Source material »
=== Section Start ===

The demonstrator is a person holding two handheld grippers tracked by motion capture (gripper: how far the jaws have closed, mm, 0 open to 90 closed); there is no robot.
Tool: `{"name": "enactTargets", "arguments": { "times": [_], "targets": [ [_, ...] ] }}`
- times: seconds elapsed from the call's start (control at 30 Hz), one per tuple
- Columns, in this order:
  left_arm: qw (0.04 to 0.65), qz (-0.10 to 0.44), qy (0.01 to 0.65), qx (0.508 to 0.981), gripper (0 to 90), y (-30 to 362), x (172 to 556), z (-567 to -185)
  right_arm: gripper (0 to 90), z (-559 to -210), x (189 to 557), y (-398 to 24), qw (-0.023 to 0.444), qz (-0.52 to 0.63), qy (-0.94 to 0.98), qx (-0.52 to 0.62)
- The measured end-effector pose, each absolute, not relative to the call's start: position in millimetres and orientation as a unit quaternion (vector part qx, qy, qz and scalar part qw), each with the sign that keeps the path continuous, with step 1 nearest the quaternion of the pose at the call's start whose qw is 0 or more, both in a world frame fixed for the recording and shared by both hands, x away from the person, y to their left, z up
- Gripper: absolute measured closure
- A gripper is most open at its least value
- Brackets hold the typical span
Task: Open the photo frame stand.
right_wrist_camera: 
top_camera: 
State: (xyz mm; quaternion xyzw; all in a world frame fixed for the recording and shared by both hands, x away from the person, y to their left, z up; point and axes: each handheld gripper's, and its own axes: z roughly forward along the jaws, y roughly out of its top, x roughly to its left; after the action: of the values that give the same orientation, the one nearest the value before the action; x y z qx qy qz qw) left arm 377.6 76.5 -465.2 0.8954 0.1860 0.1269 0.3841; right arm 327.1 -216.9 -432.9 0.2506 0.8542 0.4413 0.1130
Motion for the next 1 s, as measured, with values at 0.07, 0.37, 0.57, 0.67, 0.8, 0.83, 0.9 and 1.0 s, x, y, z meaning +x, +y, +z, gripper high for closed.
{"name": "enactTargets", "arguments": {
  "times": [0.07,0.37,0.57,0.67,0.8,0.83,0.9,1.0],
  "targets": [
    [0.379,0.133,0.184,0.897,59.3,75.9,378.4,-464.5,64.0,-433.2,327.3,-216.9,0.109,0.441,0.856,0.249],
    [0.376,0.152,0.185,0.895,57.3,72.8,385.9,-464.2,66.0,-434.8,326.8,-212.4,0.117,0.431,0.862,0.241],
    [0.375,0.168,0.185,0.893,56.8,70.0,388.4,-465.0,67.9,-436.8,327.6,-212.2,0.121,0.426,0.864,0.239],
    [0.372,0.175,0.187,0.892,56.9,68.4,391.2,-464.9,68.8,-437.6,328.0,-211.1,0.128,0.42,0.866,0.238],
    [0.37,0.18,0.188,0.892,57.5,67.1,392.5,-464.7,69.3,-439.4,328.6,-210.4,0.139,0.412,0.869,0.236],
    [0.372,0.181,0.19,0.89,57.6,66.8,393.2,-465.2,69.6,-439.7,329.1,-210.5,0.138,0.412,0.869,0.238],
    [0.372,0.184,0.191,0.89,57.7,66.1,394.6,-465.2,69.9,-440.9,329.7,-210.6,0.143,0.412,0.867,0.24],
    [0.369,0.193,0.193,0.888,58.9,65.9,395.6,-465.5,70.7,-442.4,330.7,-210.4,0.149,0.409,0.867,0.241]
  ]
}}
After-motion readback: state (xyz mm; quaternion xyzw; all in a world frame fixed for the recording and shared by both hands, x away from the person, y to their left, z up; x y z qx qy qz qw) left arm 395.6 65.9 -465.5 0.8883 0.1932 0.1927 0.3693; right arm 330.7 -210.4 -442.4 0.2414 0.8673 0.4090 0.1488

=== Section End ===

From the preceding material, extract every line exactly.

Your solution »
The demonstrator is a person holding two handheld grippers tracked by motion capture (gripper: how far the jaws have closed, mm, 0 open to 90 closed); there is no robot.
Tool: `{"name": "enactTargets", "arguments": { "times": [_], "targets": [ [_, ...] ] }}`
- times: seconds elapsed from the call's start (control at 30 Hz), one per tuple
- Columns, in this order:
  left_arm: qw (0.04 to 0.65), qz (-0.10 to 0.44), qy (0.01 to 0.65), qx (0.508 to 0.981), gripper (0 to 90), y (-30 to 362), x (172 to 556), z (-567 to -185)
  right_arm: gripper (0 to 90), z (-559 to -210), x (189 to 557), y (-398 to 24), qw (-0.023 to 0.444), qz (-0.52 to 0.63), qy (-0.94 to 0.98), qx (-0.52 to 0.62)
- The measured end-effector pose, each absolute, not relative to the call's start: position in millimetres and orientation as a unit quaternion (vector part qx, qy, qz and scalar part qw), each with the sign that keeps the path continuous, with step 1 nearest the quaternion of the pose at the call's start whose qw is 0 or more, both in a world frame fixed for the recording and shared by both hands, x away from the person, y to their left, z up
- Gripper: absolute measured closure
- A gripper is most open at its least value
- Brackets hold the typical span
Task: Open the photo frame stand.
right_wrist_camera: 
top_camera: 
State: (xyz mm; quaternion xyzw; all in a world frame fixed for the recording and shared by both hands, x away from the person, y to their left, z up; point and axes: each handheld gripper's, and its own axes: z roughly forward along the jaws, y roughly out of its top, x roughly to its left; after the action: of the values that give the same orientation, the one nearest the value before the action; x y z qx qy qz qw) left arm 377.6 76.5 -465.2 0.8954 0.1860 0.1269 0.3841; right arm 327.1 -216.9 -432.9 0.2506 0.8542 0.4413 0.1130
Motion for the next 1 s, as measured, with values at 0.07, 0.37, 0.57, 0.67, 0.8, 0.83, 0.9 and 1.0 s, x, y, z meaning +x, +y, +z, gripper high for closed.
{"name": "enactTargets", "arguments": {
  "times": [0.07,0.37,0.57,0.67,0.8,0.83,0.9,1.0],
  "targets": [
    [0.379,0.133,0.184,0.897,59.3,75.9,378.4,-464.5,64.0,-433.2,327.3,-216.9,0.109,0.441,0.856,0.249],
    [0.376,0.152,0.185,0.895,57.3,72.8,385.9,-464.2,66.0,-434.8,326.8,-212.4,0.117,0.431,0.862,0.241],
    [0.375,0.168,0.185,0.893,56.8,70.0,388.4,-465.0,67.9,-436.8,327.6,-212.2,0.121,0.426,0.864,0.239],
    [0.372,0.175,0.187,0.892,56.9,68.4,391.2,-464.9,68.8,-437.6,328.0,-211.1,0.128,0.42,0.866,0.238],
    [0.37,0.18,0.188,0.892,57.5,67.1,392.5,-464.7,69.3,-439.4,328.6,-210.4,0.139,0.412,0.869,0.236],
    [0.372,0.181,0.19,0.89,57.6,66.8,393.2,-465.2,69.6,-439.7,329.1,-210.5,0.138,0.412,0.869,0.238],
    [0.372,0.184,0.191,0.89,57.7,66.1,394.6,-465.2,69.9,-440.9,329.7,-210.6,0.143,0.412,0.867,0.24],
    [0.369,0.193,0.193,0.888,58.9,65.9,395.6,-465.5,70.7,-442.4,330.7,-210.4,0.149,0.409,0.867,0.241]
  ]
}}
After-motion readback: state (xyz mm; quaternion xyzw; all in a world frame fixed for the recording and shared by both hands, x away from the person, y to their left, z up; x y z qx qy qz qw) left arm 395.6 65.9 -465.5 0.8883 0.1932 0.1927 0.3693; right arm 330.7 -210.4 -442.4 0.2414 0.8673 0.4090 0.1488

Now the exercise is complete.